A 1967 ABC episode of The Big Valley illustrated the institutional horrors faced by mentally ill persons and those “undesirables of troublemakers” who could be made to disappear from society by powerful men.
Those in the latter category were often perfectly sane women.
In the episode, “Down Shadow Street,” Victoria Barkley (played by Barbara Stanwyck) witnessed her godson, the son of Judge Tyrone, commit a murder. Within a somewhat convoluted plot, the desperate Judge Tyrone (Robert Middleton) eventually drugged Victoria and hauled her off to a privately owned “insane asylum,” where he planned to keep her indefinitely, to prevent her from testifying against his son.
The value of this episode is related to its depiction of: the ease with which (for the right price) Victoria was “put away,” the cruelty of asylum personnel and the helpless abandonment of the real patients portrayed in the show.

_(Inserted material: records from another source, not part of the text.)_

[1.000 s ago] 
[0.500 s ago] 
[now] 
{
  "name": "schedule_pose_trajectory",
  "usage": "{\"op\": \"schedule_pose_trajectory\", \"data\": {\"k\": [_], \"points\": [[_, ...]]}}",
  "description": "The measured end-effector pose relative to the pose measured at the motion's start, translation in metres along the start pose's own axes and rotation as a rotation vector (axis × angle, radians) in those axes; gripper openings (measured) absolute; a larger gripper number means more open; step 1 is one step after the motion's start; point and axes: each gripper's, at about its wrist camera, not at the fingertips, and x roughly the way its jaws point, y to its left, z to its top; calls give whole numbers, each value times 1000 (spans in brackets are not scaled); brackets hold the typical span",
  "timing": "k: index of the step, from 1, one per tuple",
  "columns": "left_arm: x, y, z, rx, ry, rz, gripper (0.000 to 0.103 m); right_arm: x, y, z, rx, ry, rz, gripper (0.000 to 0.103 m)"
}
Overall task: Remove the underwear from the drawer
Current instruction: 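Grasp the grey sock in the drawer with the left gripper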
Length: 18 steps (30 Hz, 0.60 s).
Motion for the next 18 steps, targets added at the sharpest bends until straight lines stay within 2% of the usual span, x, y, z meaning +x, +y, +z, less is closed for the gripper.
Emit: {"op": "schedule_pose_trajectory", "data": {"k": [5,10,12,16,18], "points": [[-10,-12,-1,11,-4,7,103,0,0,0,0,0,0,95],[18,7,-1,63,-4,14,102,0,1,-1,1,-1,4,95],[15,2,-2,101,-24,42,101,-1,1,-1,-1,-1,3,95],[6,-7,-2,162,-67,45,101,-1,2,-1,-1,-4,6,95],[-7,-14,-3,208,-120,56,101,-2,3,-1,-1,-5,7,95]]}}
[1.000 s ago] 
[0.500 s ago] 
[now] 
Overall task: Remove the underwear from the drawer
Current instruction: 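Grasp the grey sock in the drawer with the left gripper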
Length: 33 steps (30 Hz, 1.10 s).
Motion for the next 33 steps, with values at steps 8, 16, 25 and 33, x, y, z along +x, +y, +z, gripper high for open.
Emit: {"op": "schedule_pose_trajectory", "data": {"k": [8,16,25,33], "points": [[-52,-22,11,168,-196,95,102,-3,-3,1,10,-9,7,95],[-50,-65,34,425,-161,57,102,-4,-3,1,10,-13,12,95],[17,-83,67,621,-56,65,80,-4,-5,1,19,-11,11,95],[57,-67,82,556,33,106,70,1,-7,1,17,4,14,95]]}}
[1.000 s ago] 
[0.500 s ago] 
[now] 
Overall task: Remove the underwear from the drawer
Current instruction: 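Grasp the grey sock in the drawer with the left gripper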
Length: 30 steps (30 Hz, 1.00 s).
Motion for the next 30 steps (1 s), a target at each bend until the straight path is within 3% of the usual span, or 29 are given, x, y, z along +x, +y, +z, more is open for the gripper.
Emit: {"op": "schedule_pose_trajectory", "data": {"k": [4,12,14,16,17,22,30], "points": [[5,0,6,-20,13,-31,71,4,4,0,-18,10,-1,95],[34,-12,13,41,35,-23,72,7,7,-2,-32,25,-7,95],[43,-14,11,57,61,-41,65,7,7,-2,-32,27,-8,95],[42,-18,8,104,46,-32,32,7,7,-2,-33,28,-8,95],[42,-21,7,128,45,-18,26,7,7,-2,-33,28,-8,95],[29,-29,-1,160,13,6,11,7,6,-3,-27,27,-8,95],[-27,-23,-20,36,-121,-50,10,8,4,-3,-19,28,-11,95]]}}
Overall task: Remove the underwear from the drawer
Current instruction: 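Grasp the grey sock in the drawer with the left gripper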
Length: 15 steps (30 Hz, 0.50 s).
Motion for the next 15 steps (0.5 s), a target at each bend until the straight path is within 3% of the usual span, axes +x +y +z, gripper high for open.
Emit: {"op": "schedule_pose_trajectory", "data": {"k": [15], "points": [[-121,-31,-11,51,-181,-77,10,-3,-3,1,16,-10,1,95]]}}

Undaunted by her circumstances, the mentally normal Victoria engineered her escape. Unfortunately, she left behind those who probably lingered for years, without treatment or hope for release.
Like Victoria Barkley, some inmates of so-called “insane asylums” in the Old West were not mentally ill at all. Women, in particular, were sometimes deemed to have mental problems if they chronically disobeyed their husbands, spoke out against societal norms or even exhibited disagreeable behaviors and moods during menopause! Such women may have been institutionalized with the general diagnosis of “lunacy,” a so-called intermittent insanity related to the phases of the moon. Once put away, these “undesirables” were often abandoned by their families and divorced by their husbands.
Males who showed up in such institutions were sometimes criminals, alcoholics or sufferers of chronic diseases such as syphilis or tuberculosis. Like their female counterparts, they may have been classified as being “feeble-minded, inebriate, idiotic, moronic, retarded, insane and other descriptive terms that would not be considered diagnostically appropriate today.
In these asylums, physical restraints, solitary confinement and bodily abuse were not uncommon tools of treatment. Given poor nutrition and routinely unsanitary living conditions, patients often died prematurely, even as measured by the life expectancy of the day.
Some patients in the Old West, like those today, clearly suffered from real depression, psychosis, alcoholism, drug addiction and a myriad of other mental derangements. Many of these illnesses now have proven medical causes, like thyroid abnormalities, which can lead to mood disorders and learning disabilities. In the late 19th century, however, doctors had no understanding of the causes of most of these diseases and certainly had no appropriate medications or proven methods of therapy to treat them.
For unmanageable or overactive outpatients, laudanum (opium) or even whiskey was used to calm down the patient. For situational depression (such as the loss of a loved one), the physician may have provided a sedative, along with counseling, a skill, unfortunately, not taught in medical school and one that was usually offered more effectively by the local minister. Matters did not improve until the early to middle part of the 20th century with the arrival of overdue theories that identified the psychological, medical and biochemical origins of some mental illnesses. New medications for the functional management of mood disorders and psychoses have led to the virtual elimination of patient institutionalization for all but a handful of intractable psychiatric problems, such as criminal insanity.
Unlike the private insane asylum to which Victoria was committed, by the late 1800s, public asylums were operated under far greater scrutiny. My review of the December 5, 1899, rules governing the behavior and expectations of physicians at the Colorado State Insane Asylum revealed surprisingly high standards for patient care. Barkley’s abductor was too smart to take her to a public institution where relatively decent records were kept and bribery would have had less chance for success.
Barkley’s resourcefulness and grit saved her from a fate worse than death. Woe was it, however, to the unnumbered, less capable inmates of some private asylums in those days who were left to languish for a lifetime, without any hope of rescue, only to be buried in unmarked graves.